This invention relates to laminated transparent assemblies, and particularly to laminated transparent assemblies provided with interlayer materials laminated to other lamina, which are composed of glass or other well-known rigid transparent materials, such as organic substitutes for glass including polycarbonates, acrylic esters, polyesters and rigid transparent polyurethanes, as is well known in the art of laminated transparencies for aircraft.
Interlayers of polyvinyl acetals such as polyvinyl butyral plasticized with well-known plasticizers, such as triethylene glycol di-2-ethyl (butyrate), dibutyl sebacate, and other monocarboxylic aliphatic acid esters of ether glycols, and interlayers composed of polyurethane resins lose their adhesive properties to glass and other rigid transparent materials that are substituted for glass in transparent laminates used as aircraft windows when the interlayers are exposed to moisture. The aircraft transparency art has sought an edge sealing material that would prevent atmospheric moisture and chemicals from penetrating into the interlayer material and cause deterioration of the bond between the interlayer and the rigid transparent layers that constitute the laminated transparency.
Various metals have been either sprayed or applied in the form of tape adhered with either a silicone adhesive or with solder. However, it is difficult to form a metal foil to conform exactly to the edge of a laminted transparency, particularly when certain layers of the transparency have their edges offset from the edges of certain other layers. When metal is sprayed onto an edge surface, it is difficult to form a continuous coating by having the metal particles coalesce. Furthermore, metal materials do not adhere well to the conventional interlayer materials. In addition, many aircraft installations comprise an electroconductive heating circuit either formed of wires carried by the interlayer or in the form of a transparent electroconductive coating of a metal or metal oxide applied to a surface of one of the rigid transparent layers that faces the interlayer. Under such circumstances, if the edge sealing composition is a metal, moisture causes a short circuit between the edge seal and the components of the heating circuit carried by the interlayer or by a transparent rigid layer. It is necessary to maintain electrical insulation between the heating circuit and the edge seal.
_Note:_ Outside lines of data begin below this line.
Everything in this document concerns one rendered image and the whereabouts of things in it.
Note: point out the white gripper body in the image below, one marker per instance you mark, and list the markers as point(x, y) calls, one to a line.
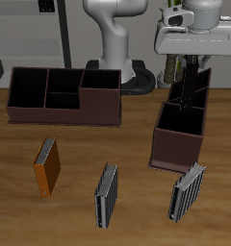
point(197, 41)

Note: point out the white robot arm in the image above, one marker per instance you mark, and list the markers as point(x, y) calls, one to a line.
point(115, 38)

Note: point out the dark brown desk caddy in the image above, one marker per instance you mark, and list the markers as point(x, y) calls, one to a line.
point(176, 149)
point(98, 107)

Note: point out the black grey striped book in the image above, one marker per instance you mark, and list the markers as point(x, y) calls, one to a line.
point(186, 195)
point(107, 195)

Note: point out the orange book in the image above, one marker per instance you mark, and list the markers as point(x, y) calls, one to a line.
point(51, 166)

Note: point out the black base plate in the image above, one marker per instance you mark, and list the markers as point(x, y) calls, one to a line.
point(143, 84)

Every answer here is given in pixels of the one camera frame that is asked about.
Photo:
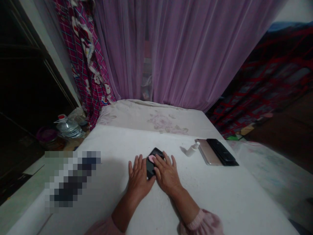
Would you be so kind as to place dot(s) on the person's left hand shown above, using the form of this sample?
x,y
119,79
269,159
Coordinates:
x,y
138,178

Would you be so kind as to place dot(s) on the person's right hand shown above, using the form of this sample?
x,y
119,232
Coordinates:
x,y
168,177

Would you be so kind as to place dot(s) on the small pink cloth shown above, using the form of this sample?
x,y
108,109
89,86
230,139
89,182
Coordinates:
x,y
152,158

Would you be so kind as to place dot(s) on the small white spray bottle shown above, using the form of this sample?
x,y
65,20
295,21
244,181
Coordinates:
x,y
190,150

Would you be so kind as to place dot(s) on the gold smartphone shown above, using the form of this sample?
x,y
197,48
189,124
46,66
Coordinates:
x,y
207,153

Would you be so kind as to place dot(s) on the white floral table cloth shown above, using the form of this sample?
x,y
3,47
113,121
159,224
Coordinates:
x,y
220,195

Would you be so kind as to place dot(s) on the long black smartphone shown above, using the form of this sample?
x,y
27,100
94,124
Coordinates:
x,y
222,153

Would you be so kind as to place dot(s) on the large clear water bottle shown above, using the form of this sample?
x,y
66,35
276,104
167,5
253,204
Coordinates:
x,y
69,128

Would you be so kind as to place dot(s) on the jar with purple lid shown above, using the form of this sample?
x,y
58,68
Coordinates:
x,y
50,138

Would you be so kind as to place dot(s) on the purple curtain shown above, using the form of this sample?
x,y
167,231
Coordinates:
x,y
185,53

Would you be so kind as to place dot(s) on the magenta patterned curtain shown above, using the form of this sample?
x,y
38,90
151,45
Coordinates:
x,y
84,61

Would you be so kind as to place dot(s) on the red and dark plaid cloth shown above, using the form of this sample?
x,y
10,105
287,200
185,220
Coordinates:
x,y
269,85

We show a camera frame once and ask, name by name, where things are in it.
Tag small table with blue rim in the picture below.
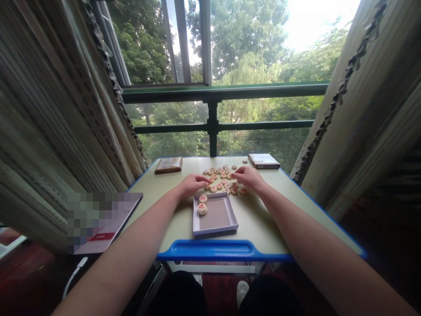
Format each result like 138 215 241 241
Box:
126 156 367 264

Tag grey laptop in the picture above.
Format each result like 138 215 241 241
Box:
67 192 144 256

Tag flat cardboard box lid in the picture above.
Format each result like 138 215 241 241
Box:
247 153 281 170

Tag window with sliding frame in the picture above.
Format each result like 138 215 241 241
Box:
94 0 362 158

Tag person's left hand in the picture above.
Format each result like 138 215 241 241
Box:
177 173 211 199

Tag shallow grey cardboard box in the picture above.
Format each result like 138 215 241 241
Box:
193 192 239 236

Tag person's right hand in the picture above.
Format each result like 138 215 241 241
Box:
234 165 268 195

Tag white charging cable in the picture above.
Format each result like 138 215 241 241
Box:
61 256 89 301

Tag beige pleated curtain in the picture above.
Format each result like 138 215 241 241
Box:
0 0 149 255
292 0 421 224

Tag person's legs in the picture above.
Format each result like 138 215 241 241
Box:
160 269 300 316

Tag brown wooden box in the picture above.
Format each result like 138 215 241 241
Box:
154 156 183 175

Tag green metal railing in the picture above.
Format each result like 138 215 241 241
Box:
121 81 330 157

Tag pile of wooden chess discs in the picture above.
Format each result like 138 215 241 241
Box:
202 164 249 196

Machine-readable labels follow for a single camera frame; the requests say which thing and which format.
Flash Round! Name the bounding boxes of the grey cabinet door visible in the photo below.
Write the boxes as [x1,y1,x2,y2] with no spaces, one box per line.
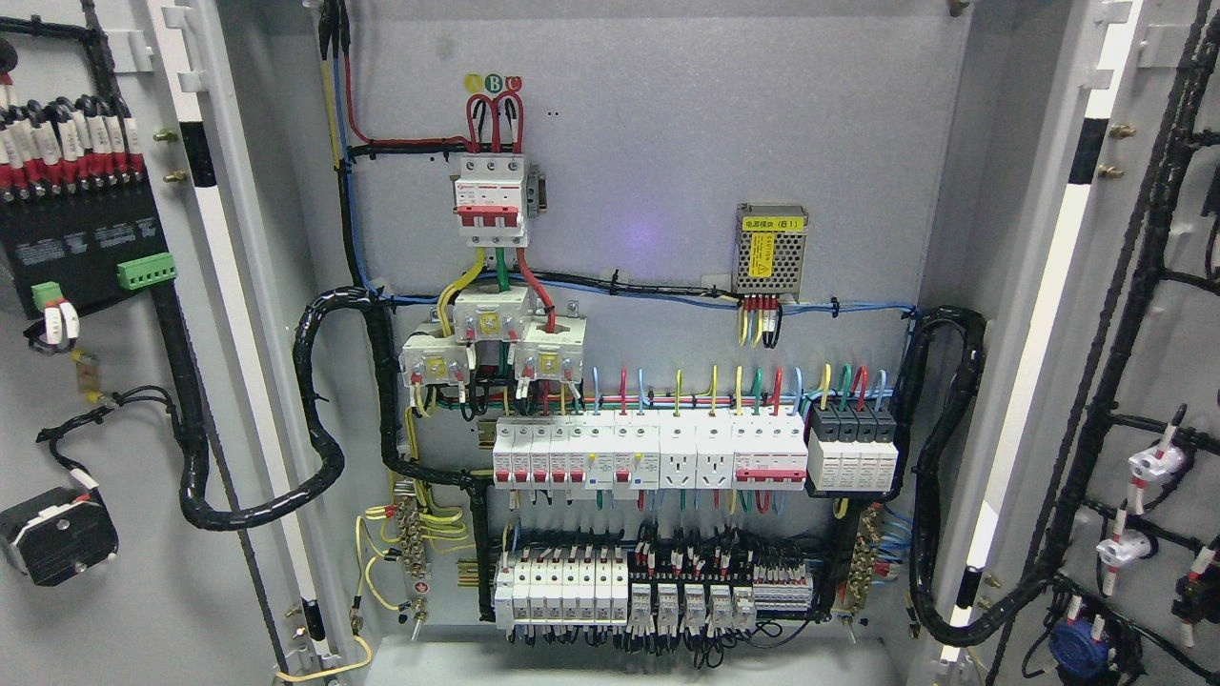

Non-metallic sealing compositions consisting of silicones, polysulfides, polyurethanes, acrylics, and other organic materials are not totally effective for edge sealing for aircraft, automotive and other laminated panels with interlayer materials interposed between outer lamina in laminated panels. These materials are not sufficiently impervious to moisture and chemicals that attack interlayer materials to the degree required to protect the interlayer materials from exposure to water, liquids or vapors that cause degradation of the interlayer material and can lead to edge separation, delamination, or bubbling, and can also lead to breakdown in the insulation to electrical components of a heated window and result in shorted circuits in leads, bus bars or electrical connections. Laminated assemblies using a rigid plastic substitute for at least one glass sheet also need effective sealing because of some susceptibility of rigid plastic substitutes such as polycarbonates, acrylics, and the like to moisture and chemical degradation. Moisture and chemical degradation from water, liquids or vapors can lead to crazing, craking and loss in physical and structural properties of the rigid plastic, particularly at mounting edges and at bolt holes which receive bolts that attach the transparency to an aircraft frame.
Edge barrier films are required that are thin, flexible, impervious to moisture and chemical liquids and vapor and that do not react to degrade the components of the aircraft transparency on contact therewith. Compositions having suitable vapor imperviousness include organic fluoro plastic polymers and copolymers such as polytetrafluoroethylene and fluorinated ethylene-propylene copolymers sold under the trademark TEFLON. These have the lowest moisture absorption and transmission properties (practically zero) of all organic materials tested in thin film form and also have good resistance to chemicals and excellent electrical insulating properties. However, these materials normally are not bondable, but the surfaces can be treated to make them bondable. These treated materials adhere to conventional interlayer materials such as plasticized polyvinyl acetals, particularly the butyral, and polyurethanes, but they do not adhere well to glass, acrylics, polycarbonates and other well-known rigid transparent organic plastics that are substituted for glass in certain aircraft laminated transparencies. Once the edge barrier films delaminate from the edge of the glass or rigid plastic, they expose the interlayer to atmospheric moisture and chemicals. Such exposure results in the delamination of the interlayer from the adjacent rigid transparent layers and degradation of the interlayer.